Уже вскорости он полушутя-полусердито жаловался Немировичу, что молодежь слегка перепугана его мейнингенской дотошностью и говорит, что это не театр, а какой-то (!) университет. Но Мейерхольду, как и многим дамам — Савицкой, Андреевой, Лилиной, Самаровой, даже Книппер (ее интимные отношения с Немировичем ни для кого не были тайной), — как раз эта дотошность пришлась по вкусу. Они старательно, даже с увлечением (иногда, правда, немного показным) внимали урокам своего ментора.
Немирович без разговоров уступил верховенство Станиславскому. Писал ему: «Мое с Вами «слияние» тем особенно ценно, что в Вас я вижу качества художника
Когда пришло время (в конце августа) снова переселяться в Москву, был устроен торжественный ужин, на котором снова выступил Станиславский. Однако идеал идеалом, а проза прозой. Именно здесь, в Пушкине, Мейерхольду выпало впервые познать и зависть, и ревность, и обиду, и смирение — и всё это в куда большем объеме, чем в привычных ему семейных дрязгах. Познать, но не изжить в себе ни одно из этих чувств. В данном случае все началось с роли, коронной роли в новом театре, которую он уверенно надеялся получить.
А теперь вернемся к репертуару. Репертуар этот — наглядный пример, как непросто давалось двум смелым зачинателям осуществление их голубой мечты. Прежде всего бросается в глаза, что он подобран и торопливо, и не слишком продуманно. Хотя логика в его подборе все же проглядывает. Какую-то часть репертуара заполняют спектакли, или уже сыгранные в «Обществе» Станиславского, или заведомо продуманные им. Первый и, увы, самый одиозный пример — «Самоуправцы». Господи, до чего же она неуместна в этом списке — эта безвкусная, топорная, насквозь пошлая пьеса! Вряд ли ее можно было исправить хорошим исполнением — разве что малую малость. При этом она хулигански рифмуется со словами Немировича о его преднастроениях: «Мы были только протестантами против всего напыщенного, противоестественного, театрального, против заученной штампованной традиции». Пьеса Писемского обещала по этой части много всякой всячины… Кстати, Мейерхольд играл в ней второстепенную роль дворецкого.
Еще одним спектаклем, уже поставленным Станиславским в своем «Обществе», был «Потонувший колокол» — одно из лучших трагических произведений Гауптмана, эпическая сказка.
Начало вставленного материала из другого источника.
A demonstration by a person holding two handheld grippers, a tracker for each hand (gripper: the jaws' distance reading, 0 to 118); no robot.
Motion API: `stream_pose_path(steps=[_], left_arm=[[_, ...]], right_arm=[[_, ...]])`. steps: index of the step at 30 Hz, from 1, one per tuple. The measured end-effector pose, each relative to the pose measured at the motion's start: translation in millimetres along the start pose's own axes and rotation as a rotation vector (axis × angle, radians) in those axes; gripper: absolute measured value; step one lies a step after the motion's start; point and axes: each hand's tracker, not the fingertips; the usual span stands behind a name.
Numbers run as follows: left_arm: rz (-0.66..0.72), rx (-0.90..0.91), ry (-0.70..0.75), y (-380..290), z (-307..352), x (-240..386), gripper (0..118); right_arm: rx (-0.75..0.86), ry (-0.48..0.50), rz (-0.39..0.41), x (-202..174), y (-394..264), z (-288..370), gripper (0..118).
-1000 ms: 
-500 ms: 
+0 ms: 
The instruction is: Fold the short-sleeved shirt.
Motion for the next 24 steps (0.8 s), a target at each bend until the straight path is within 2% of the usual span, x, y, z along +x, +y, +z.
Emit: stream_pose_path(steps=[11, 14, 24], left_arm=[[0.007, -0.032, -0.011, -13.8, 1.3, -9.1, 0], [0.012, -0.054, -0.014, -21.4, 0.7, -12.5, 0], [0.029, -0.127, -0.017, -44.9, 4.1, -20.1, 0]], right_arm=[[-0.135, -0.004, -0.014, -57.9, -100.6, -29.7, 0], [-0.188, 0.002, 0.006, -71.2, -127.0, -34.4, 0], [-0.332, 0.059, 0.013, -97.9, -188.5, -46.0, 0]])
Сам Станиславский играл мастера Генриха, его возлюбленную, фею Раутенделейн, играла Мария Андреева. Эта пьеса как бы открывала цикл одной из самых постоянных тем драматурга: трагическую несовместимость свободного творчества с повседневной — и по-своему привлекательной — мещанской стихией.
Обидно, что не состоялась тогда «Бесприданница» — едва ли не лучшая (во всяком случае, самая передовая) из пьес Островского, в которой внятно улавливаются интонации ибсеновской драматургии. Обидно — тем более что Станиславский любил эту пьесу, ставил ее, играл в ней Паратова. Правда, разгадать ее не вполне привычную интонацию не так просто, и, похоже, он сам не сумел этого сделать.
«Поздняя любовь» — неплохая, но очень заурядная пьеса. Как, пожалуй, и «Трактирщица». Первая успеха на сцене не имела и прошла за сезон всего два раза, вторая была намного интереснее и прошла пять раз.
«Гедда Габлер» возникла уже под занавес сезона. Поставил ее Немирович, питавший слабость к Ибсену. Он старательно объяснил пьесу актерам, но они — даже самые прекрасные — не поняли ее до конца, как ни старались. Тем не менее Станиславский (он играл Левборга), по единодушному мнению критиков, создал сильную и яркую роль — суперодаренного, неотразимого… слабака и неудачника. В целом же мощный подтекст драмы оказался неощутим в спектакле — подробно обытовленный сюжет обволок его, заслонил. В какой-то момент между постановщиком и Мейерхольдом разыгрался острый спор — первый из многих. Поводом послужила реплика Станиславского: «После этой пьесы все светские дамы будут носить платье и прическу, как у М. Ф.» (Мария Федоровна Андреева играла заглавную роль).
Мейерхольд шутку не оценил: «Ведь Ибсен бичует условия современной общественной жизни, способствующие появлению женщин, подобных Гедде. Если присутствующие на представлении не ужаснутся, а напротив, станут подражать ей, не поблагодарит нас за это Ибсен. Он пишет не для того, чтобы развращать массу, он не пишет также, оставаясь равнодушным к отрицательным явлениям общества. Вы знаете, что Ибсен более, чем кто-либо другой, может считаться не только глашатаем гуманности, но и носителем идеала гражданственности».